# NFL Historic to Present Matches - Data Extraction

In [2]:
import pandas as pd
import time
import re

## Data Collection and Parsing

### Prepare table of past scores to use

In [64]:
all_games = pd.read_html("https://www.pro-football-reference.com/boxscores/game-scores.htm") # scrape html
all_games_df = pd.DataFrame(all_games[0]) # parse into a dataframe

In [72]:
print(f"Total number of unique score combinations: {all_games_df.shape[0]}")

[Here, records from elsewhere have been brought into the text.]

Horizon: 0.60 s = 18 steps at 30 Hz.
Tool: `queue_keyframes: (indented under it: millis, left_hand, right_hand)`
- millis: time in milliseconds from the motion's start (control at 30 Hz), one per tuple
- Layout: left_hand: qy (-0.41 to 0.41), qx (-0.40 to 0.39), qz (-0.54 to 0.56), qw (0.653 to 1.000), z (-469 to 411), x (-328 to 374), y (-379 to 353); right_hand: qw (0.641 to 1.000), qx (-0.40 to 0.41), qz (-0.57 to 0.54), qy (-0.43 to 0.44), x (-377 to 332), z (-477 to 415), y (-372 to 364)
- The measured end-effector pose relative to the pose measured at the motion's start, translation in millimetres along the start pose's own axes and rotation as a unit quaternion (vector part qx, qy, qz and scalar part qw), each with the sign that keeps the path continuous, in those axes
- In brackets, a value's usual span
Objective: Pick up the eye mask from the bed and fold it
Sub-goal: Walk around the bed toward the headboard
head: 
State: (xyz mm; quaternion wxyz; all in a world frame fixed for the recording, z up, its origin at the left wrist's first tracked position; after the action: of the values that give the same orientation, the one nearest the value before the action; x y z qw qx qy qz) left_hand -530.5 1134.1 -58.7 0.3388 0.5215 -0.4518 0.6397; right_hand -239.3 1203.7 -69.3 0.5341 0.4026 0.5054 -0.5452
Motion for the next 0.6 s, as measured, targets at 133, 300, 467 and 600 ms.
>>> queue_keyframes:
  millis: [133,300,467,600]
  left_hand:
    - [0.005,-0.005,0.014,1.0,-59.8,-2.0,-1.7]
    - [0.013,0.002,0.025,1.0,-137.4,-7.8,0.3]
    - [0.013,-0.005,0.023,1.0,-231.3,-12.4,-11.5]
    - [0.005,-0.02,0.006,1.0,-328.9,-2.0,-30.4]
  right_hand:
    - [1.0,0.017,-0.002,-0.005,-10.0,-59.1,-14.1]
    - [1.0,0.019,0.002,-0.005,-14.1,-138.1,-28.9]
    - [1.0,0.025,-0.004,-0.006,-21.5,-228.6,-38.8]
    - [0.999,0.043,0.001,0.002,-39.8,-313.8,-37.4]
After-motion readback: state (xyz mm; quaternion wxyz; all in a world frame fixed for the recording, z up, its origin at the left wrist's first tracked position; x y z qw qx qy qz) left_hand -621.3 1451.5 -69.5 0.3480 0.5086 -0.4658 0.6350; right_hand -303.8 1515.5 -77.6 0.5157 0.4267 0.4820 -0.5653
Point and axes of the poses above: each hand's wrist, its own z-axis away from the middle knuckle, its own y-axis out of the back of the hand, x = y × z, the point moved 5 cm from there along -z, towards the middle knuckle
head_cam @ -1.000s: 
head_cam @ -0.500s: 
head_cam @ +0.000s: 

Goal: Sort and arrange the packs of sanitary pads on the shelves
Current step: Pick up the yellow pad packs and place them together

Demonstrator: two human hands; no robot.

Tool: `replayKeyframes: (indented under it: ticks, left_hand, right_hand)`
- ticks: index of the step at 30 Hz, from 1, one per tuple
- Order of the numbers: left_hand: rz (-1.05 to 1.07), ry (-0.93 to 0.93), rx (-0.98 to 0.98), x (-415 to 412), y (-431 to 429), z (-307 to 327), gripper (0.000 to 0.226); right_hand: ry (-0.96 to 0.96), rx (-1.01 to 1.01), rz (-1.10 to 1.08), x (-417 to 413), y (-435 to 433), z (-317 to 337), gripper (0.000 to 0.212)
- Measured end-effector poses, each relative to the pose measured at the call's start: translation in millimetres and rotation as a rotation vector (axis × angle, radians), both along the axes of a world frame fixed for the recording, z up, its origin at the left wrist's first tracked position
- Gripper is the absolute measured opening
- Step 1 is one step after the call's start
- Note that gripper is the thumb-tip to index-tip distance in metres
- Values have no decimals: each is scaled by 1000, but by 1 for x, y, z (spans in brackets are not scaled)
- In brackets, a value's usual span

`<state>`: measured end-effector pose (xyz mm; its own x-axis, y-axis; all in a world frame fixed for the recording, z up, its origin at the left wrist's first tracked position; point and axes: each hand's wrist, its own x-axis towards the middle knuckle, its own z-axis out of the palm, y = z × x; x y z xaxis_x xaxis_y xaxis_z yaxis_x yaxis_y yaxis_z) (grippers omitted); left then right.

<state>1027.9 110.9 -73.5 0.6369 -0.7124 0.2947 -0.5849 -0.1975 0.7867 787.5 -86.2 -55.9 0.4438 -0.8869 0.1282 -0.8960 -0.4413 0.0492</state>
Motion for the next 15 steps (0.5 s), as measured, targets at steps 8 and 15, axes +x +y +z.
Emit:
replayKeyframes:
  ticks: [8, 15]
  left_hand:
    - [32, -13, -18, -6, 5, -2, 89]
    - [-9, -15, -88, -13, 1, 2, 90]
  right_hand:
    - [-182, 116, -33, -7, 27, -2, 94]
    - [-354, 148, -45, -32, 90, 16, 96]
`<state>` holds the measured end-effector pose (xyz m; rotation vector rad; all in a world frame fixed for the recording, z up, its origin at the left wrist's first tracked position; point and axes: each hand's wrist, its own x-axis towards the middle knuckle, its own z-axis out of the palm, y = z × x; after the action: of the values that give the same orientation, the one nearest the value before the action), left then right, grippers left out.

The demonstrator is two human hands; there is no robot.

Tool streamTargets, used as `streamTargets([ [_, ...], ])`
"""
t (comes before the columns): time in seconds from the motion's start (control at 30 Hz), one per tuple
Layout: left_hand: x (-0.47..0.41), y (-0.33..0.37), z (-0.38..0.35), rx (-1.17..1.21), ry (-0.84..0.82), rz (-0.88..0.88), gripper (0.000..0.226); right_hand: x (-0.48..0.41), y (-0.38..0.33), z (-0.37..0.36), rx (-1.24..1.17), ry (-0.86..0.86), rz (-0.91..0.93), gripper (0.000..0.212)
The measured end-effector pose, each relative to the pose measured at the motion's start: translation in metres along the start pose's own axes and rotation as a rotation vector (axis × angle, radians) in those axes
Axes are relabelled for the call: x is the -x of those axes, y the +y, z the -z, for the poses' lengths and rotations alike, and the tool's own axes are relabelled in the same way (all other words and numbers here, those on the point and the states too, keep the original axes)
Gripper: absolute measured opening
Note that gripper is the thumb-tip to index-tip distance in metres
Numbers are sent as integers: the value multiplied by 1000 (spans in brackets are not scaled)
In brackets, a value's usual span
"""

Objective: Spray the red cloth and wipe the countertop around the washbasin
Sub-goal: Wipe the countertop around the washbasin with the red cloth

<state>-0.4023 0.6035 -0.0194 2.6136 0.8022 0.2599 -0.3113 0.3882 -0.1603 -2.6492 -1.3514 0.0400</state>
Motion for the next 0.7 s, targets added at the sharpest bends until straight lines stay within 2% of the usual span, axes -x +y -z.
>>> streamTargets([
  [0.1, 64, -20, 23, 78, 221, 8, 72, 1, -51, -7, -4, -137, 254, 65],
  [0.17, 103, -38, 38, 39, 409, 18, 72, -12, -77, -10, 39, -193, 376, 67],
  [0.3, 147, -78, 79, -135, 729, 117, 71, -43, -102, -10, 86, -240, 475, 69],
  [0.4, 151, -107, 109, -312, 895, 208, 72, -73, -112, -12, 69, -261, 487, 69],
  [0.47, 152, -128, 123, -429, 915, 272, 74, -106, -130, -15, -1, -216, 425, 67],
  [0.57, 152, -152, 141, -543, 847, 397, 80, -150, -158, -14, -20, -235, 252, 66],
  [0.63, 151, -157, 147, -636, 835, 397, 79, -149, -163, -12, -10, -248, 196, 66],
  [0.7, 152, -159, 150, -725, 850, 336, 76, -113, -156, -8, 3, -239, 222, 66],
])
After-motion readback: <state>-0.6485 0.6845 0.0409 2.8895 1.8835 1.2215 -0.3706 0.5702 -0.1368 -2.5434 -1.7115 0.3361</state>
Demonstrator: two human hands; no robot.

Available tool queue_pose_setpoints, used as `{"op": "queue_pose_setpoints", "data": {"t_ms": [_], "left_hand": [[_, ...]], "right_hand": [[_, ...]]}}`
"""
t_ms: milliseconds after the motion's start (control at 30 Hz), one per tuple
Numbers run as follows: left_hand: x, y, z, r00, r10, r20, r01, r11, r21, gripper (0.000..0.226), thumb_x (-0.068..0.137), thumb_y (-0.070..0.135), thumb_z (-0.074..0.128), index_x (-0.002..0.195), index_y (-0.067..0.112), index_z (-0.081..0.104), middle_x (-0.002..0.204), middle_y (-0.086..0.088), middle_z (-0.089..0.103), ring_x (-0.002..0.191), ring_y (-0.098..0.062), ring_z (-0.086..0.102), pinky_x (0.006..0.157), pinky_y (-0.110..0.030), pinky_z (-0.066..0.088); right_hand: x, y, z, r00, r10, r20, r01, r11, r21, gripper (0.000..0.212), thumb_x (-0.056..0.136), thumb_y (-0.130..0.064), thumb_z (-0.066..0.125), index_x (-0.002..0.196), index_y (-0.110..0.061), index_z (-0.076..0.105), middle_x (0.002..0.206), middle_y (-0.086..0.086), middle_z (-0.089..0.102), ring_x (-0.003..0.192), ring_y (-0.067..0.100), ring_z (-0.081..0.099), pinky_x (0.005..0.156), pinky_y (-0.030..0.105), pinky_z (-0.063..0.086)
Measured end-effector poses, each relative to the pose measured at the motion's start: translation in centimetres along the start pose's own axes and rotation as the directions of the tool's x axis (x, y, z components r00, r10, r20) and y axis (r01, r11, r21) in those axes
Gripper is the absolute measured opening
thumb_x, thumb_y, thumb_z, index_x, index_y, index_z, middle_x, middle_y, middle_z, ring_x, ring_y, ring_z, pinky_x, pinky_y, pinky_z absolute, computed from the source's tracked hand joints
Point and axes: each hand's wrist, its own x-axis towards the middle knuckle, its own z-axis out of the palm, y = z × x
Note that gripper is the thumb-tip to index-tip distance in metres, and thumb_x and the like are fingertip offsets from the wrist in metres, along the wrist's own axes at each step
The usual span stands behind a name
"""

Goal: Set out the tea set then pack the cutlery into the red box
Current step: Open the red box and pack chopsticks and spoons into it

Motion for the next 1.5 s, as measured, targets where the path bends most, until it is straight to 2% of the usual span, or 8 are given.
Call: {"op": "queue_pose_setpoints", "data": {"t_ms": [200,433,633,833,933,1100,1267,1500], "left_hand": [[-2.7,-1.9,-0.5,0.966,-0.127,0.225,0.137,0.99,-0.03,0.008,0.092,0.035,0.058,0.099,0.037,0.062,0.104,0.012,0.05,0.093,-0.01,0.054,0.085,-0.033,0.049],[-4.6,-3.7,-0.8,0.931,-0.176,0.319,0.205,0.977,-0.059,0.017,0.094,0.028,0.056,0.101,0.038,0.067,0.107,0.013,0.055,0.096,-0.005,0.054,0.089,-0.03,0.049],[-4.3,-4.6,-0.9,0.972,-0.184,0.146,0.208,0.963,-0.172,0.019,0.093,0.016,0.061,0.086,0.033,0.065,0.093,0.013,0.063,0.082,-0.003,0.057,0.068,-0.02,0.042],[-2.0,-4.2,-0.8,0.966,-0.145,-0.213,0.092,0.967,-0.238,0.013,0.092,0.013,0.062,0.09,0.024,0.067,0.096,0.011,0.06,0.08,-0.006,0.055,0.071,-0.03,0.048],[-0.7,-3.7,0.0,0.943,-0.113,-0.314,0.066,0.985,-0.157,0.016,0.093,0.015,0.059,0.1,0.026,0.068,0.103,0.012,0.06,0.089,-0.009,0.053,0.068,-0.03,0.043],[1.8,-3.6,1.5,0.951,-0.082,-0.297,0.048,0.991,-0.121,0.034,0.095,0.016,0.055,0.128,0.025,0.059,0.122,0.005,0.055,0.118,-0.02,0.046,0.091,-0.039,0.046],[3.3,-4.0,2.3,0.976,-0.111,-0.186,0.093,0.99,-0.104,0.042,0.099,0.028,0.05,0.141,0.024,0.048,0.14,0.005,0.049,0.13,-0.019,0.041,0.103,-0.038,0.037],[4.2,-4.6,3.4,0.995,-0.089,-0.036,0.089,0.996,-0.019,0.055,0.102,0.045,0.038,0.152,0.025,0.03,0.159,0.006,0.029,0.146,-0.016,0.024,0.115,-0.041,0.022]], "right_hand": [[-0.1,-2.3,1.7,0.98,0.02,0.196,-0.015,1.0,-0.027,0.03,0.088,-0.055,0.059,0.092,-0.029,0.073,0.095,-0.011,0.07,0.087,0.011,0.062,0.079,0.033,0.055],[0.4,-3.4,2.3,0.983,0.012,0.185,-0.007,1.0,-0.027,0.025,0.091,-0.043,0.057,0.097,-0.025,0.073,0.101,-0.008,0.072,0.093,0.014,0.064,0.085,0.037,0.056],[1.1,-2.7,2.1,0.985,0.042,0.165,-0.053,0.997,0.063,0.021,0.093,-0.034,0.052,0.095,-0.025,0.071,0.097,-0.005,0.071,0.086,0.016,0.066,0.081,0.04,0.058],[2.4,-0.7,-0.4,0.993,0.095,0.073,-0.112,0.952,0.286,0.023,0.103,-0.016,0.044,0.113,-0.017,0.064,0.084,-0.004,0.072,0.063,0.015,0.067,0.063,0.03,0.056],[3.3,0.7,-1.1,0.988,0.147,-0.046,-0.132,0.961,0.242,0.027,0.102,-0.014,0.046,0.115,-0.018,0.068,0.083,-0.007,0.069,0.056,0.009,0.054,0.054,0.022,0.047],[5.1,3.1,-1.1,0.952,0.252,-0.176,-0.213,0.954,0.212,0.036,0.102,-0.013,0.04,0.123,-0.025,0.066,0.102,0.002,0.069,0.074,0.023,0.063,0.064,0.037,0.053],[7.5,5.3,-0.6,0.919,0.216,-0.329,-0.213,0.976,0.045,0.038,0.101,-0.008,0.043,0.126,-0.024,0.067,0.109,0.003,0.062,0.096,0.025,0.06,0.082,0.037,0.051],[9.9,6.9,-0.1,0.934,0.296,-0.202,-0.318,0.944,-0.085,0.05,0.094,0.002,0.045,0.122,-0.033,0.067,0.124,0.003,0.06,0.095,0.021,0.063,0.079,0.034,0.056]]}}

Total number of unique score combinations: 1069


In [67]:
WinScores = all_games_df["PtsW"].tolist() # list of winning score lines
LossScores = all_games_df["PtsL"].tolist() # list of losign score lines

In [69]:
print(f"Sample Win Score: {WinScores[:5]}") # preview
print(f"Sample Loss Score: {LossScores[:5]}")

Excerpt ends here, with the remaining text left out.